*What is being asked:*
A word-for-word copy of the data is what's wanted, with no pictures.

---------------

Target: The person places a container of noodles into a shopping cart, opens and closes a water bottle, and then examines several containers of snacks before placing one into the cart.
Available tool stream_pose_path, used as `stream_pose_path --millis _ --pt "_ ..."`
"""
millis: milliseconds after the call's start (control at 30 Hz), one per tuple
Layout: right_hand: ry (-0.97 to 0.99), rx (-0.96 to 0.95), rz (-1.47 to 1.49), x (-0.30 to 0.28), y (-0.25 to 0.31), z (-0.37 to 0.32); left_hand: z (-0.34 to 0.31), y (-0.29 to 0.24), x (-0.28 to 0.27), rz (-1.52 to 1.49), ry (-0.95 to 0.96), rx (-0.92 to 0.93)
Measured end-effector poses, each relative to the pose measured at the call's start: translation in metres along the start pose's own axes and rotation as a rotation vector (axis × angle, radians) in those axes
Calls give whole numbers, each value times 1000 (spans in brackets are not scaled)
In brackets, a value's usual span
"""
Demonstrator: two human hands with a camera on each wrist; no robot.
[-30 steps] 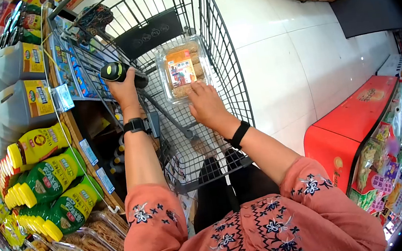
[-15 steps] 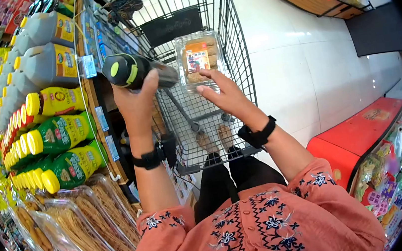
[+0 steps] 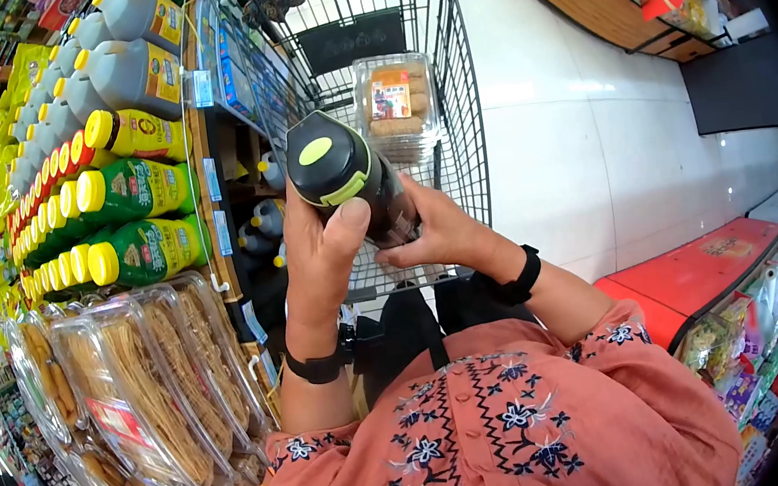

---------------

*Expected answer:*
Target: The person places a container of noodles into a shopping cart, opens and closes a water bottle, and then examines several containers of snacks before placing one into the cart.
Available tool stream_pose_path, used as `stream_pose_path --millis _ --pt "_ ..."`
"""
millis: milliseconds after the call's start (control at 30 Hz), one per tuple
Layout: right_hand: ry (-0.97 to 0.99), rx (-0.96 to 0.95), rz (-1.47 to 1.49), x (-0.30 to 0.28), y (-0.25 to 0.31), z (-0.37 to 0.32); left_hand: z (-0.34 to 0.31), y (-0.29 to 0.24), x (-0.28 to 0.27), rz (-1.52 to 1.49), ry (-0.95 to 0.96), rx (-0.92 to 0.93)
Measured end-effector poses, each relative to the pose measured at the call's start: translation in metres along the start pose's own axes and rotation as a rotation vector (axis × angle, radians) in those axes
Calls give whole numbers, each value times 1000 (spans in brackets are not scaled)
In brackets, a value's usual span
"""
Demonstrator: two human hands with a camera on each wrist; no robot.
[-30 steps] 
[-15 steps] 
[+0 steps] 

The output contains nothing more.